Finetuning of LLM (model: T5–3b) on single GPU using QLoRA for summarization task.

Ali Shafique
9 min readApr 30, 2024

--

Large Language Models (LLMs) have achieved a significant advancement in the field of natural language processing. Models such as Google’s Gemini and OpenAI’s GPT-4 have demonstrated human-like performance across a wide array of tasks involving text, images, and video. However, the training process for the LLMs demands extensive computing resources, limiting their development to a few tech giants and research groups. To mitigate this challenge, Quantized LoRA (Low-Rank Adaptation) provides an efficient method for fine-tuning the LLMs. This approach enables smaller organizations and individual developers to customize LLMs for specific tasks.

QLoRA optimizes the memory usage of the models by learning a few quantized parameters. This process enhances the training speed and scalability while retaining adaptation flexibility. Initially, we load the model and apply quantization to reduce the memory footprint. Subsequently, we fine-tune the LoRA low-rank matrices (adapters) in the layers of the frozen quantized model. This configuration enables us to train the T5 model with three billion parameters on a single GPU.

Usage:

The code is built using the NVIDIA container image of Pytorch, release 23.10, which is available on NGC. The code is built using the following libraries:

  • Ubuntu 22.04 including Python 3.10
  • NVIDIA cuDNN 8.9.5
  • PyTorch 23.10

For Docker 19.03 or later, a typical command to launch the container is:

docker run --gpus all -it --rm nvcr.io/nvidia/pytorch:xx.xx-py3

For Docker 19.02 or earlier, a typical command to launch the container is:

nvidia-docker run -it --rm -v nvcr.io/nvidia/pytorch:xx.xx-py3

Where:

  • xx.xx is the container version that is 23.10

Install the following libraries inside the docker:

pip install bitsandbytes==0.43.0
pip install transformers==4.39.1
pip install peft==0.10.0
pip install accelerate==0.28.0
pip install datasets==2.18.0
pip install trl==0.8.1
pip install ninja==1.11.1.1
pip install packaging
pip install evaluate==0.4.1
pip install rouge-score==0.1.2

Baseline Model T5–3b:

You can find the code for this tutorial from github repository.

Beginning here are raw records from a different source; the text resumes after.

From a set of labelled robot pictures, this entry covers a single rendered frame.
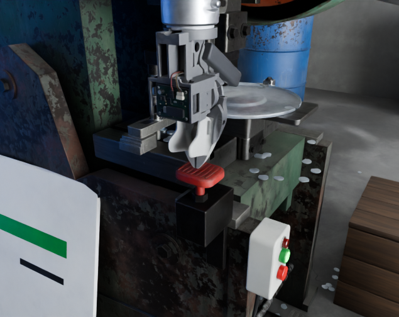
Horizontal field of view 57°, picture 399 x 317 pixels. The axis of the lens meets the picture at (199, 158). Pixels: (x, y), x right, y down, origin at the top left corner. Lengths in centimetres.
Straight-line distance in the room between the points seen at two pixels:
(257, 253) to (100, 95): 54
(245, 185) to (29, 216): 63
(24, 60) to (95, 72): 17
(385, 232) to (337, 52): 314
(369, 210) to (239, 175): 64
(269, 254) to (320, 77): 373
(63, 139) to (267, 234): 55
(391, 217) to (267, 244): 75
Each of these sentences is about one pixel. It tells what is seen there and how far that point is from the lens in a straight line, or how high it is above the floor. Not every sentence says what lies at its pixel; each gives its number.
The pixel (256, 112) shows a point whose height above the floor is 78.
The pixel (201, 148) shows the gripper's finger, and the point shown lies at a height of 81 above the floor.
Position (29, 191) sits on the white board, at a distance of 112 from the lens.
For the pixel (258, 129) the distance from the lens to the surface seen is 91.
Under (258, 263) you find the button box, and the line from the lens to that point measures 71.
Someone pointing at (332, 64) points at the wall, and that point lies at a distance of 427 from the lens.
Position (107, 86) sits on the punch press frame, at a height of 80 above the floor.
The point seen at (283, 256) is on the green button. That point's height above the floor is 59.
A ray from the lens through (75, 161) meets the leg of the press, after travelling 98.
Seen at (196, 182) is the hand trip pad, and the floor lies 75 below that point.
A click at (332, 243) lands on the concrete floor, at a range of 178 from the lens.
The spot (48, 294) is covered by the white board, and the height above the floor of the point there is 23.
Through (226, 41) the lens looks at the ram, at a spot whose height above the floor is 92.
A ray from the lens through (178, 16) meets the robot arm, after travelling 48.
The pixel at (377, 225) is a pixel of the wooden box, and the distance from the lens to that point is 130.
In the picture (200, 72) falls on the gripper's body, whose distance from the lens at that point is 52.
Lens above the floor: 103
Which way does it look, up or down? 25 degrees down
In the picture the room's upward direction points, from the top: straight up
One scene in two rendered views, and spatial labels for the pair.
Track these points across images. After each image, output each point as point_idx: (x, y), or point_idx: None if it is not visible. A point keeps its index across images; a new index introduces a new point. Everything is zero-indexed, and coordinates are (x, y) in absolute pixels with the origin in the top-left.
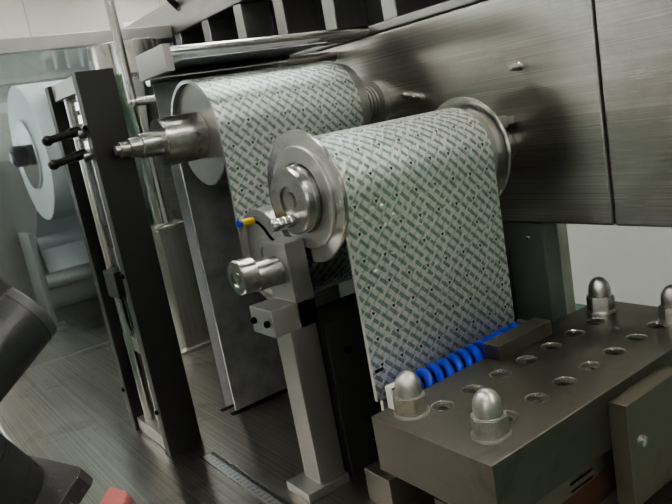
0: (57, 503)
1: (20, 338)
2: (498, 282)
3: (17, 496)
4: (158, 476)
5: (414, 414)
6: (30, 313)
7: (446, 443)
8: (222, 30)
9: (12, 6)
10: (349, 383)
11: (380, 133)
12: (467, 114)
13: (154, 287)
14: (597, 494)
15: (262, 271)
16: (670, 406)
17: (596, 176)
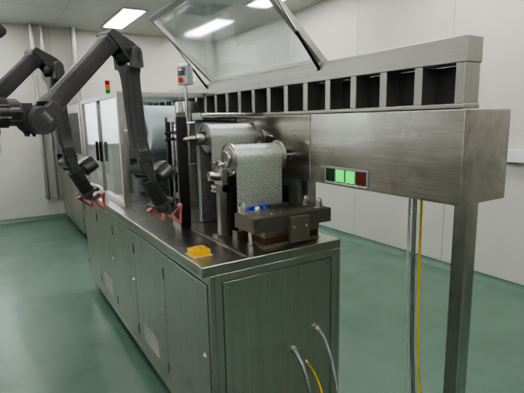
0: (170, 201)
1: (168, 172)
2: (277, 191)
3: (164, 199)
4: (178, 231)
5: (243, 213)
6: (171, 168)
7: (247, 217)
8: (221, 99)
9: None
10: (233, 210)
11: (250, 146)
12: (277, 145)
13: (185, 178)
14: (283, 239)
15: (215, 175)
16: (305, 222)
17: (307, 167)
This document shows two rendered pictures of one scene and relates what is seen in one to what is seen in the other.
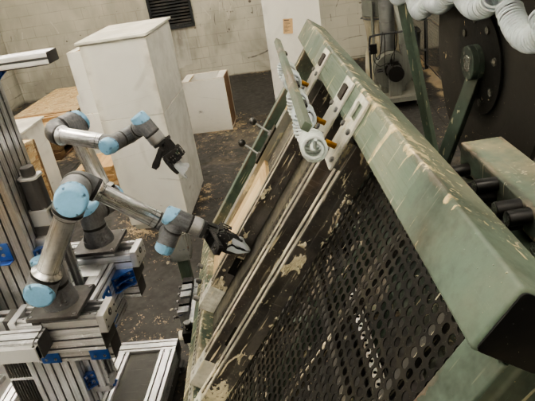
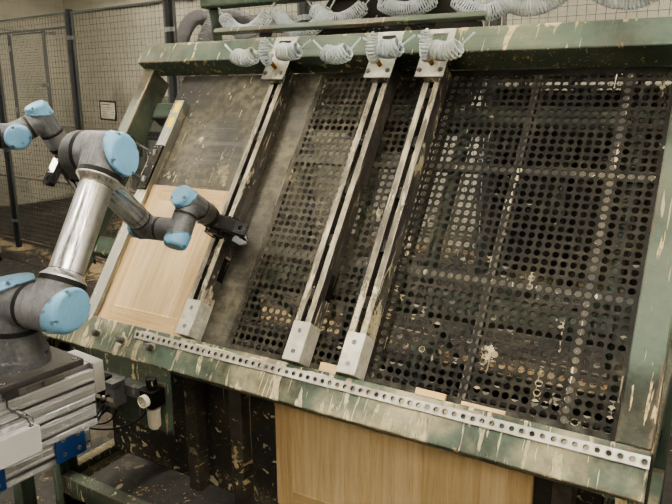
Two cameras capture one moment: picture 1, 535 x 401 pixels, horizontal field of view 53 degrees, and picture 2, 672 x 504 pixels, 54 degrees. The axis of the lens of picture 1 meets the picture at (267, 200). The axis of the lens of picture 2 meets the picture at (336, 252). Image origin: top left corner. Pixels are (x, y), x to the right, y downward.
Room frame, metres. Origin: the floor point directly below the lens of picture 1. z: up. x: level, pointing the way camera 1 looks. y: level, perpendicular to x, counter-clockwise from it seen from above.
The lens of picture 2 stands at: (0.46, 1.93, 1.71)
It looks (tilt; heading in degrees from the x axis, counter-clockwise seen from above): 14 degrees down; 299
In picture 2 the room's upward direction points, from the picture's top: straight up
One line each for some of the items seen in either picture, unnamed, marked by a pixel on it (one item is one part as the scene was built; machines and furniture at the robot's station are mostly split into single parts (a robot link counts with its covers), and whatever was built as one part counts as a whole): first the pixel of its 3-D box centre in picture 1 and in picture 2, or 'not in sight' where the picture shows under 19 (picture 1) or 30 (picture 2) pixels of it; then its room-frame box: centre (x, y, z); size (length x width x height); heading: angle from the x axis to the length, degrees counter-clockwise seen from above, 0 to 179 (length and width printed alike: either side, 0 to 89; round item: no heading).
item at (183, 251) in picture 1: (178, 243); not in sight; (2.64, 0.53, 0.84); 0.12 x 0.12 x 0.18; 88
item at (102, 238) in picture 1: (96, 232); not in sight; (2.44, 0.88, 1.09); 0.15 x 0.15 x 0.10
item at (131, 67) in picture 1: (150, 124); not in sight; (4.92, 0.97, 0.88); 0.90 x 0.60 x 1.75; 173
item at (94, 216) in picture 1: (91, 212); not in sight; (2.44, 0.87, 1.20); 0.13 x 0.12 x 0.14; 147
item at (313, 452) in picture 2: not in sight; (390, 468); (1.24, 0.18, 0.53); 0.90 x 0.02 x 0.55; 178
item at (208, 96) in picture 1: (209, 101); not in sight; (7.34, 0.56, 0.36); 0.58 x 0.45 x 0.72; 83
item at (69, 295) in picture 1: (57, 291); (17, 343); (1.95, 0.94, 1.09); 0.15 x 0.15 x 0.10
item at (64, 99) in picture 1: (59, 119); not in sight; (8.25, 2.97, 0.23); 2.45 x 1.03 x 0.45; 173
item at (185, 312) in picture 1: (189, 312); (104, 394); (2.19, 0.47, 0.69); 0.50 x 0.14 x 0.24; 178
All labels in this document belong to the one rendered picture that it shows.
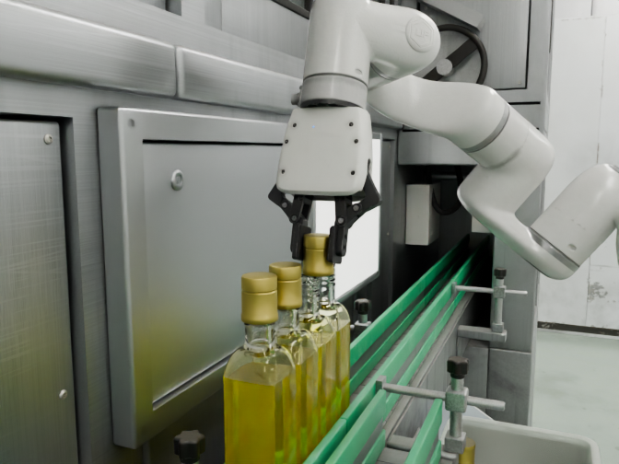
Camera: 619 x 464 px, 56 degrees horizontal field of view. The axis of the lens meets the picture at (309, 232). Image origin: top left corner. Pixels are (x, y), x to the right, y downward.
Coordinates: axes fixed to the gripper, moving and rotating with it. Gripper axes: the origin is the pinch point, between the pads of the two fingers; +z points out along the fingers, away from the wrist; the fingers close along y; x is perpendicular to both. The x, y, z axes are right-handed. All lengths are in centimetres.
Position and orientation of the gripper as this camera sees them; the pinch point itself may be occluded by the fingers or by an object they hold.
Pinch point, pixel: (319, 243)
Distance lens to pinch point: 65.3
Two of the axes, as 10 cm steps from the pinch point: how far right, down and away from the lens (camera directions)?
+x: 3.9, 1.3, 9.1
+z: -1.0, 9.9, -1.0
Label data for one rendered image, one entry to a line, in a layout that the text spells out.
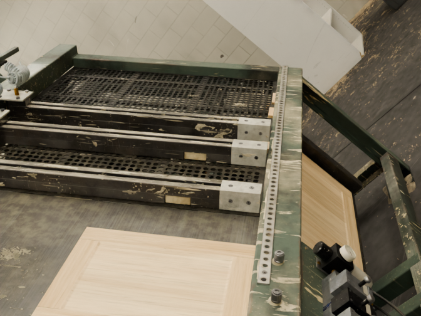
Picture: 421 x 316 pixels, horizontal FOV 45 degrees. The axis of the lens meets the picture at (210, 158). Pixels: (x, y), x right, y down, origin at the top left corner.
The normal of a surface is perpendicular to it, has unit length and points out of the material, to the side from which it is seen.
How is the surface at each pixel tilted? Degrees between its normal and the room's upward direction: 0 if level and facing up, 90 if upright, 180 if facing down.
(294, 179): 53
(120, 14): 90
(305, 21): 90
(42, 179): 90
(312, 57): 90
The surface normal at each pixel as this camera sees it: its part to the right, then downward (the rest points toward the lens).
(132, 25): -0.22, 0.53
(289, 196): 0.01, -0.88
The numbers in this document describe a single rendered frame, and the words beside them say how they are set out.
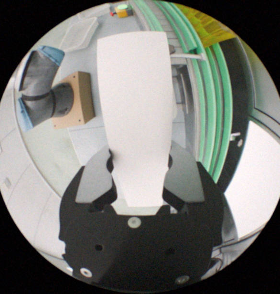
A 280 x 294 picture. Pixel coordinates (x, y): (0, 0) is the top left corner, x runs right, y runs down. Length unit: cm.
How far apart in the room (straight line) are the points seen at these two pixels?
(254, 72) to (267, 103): 10
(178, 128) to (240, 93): 35
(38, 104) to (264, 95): 61
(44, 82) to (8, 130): 330
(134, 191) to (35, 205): 358
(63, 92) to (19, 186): 322
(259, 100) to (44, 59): 55
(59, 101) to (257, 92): 63
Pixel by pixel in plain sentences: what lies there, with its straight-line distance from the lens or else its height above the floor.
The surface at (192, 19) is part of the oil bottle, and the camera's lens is 37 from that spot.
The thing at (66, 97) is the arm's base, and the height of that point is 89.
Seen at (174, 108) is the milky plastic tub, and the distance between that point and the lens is 38.
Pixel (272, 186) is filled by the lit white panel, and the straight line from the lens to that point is 40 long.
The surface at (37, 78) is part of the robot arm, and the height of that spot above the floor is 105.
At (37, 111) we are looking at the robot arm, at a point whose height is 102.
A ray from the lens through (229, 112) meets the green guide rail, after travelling 35.
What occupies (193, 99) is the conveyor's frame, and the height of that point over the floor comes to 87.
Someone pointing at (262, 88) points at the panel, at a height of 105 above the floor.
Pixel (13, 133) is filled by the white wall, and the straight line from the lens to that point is 357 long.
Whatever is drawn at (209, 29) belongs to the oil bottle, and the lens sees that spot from 30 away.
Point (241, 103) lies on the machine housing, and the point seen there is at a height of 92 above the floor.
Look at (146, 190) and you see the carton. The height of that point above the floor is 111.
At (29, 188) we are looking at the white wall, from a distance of 355.
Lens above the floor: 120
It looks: 59 degrees down
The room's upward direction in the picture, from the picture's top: 177 degrees counter-clockwise
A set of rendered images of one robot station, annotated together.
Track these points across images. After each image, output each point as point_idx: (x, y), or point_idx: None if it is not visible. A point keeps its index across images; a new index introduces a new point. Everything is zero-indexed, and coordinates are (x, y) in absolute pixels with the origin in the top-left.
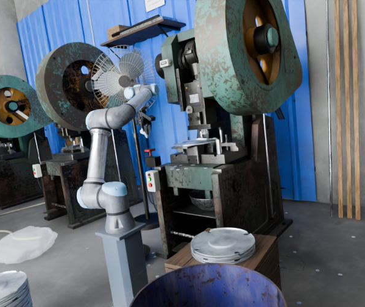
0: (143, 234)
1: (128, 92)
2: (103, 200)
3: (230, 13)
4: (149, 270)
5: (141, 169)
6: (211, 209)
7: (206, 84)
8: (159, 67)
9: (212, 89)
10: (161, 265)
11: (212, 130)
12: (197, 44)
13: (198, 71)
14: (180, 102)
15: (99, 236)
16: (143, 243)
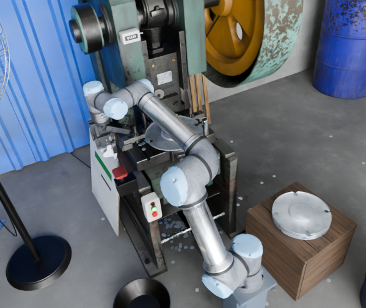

Pytorch summarization task example is used as base code which is available at Link, accessed on march 28, 2024. This medium blog is also helpful for this tutorial. Encoder decoder based model is used in this tutorial (google-t5/t5–3b from huggingface) which is finetuned on the popular billsum dataset. The BitsAndBytes package is used to apply quantization to the model which will significantly reduce the memory footprint of the model. PEFT library is utilized to apply LoRA adapters inside the layers of the frozen quantized model.

Fine-tuning with QLoRA (Quantized Low-Rank Adaptation):

In QLoRA, quantization is applied to reduce the memory footprint of the model. This technique involves converting the model’s weights from a float32 format to a smaller one, typically 4 or 8 bits. Next, we freeze the quantized weights of the base model and perform backpropagation only on the weights of a lower-rank matrix that overlays the quantized base model.

Visualization of the model with QLoRA matrices A and B with rank r

The benefit lies in the significantly reduced number of trained weights compared to those in the base model, while maintaining the accuracy. Furthermore, the quantized model occupies much less RAM space than the original one (the google-t5/t5 3B model memory footprint reduces from approximately 11.4GB to just 4.29GB), allowing for development on a powerful local machine or a free Google Colab instance.

In this tutorial, the T5 model is used with three billion parameters. T5 is an encoder-decoder model and performs efficiently for Seq2Seq tasks.

from transformers import AutoTokenizer

checkpoint = "t5-3b"
tokenizer = AutoTokenizer.from_pretrained(checkpoint)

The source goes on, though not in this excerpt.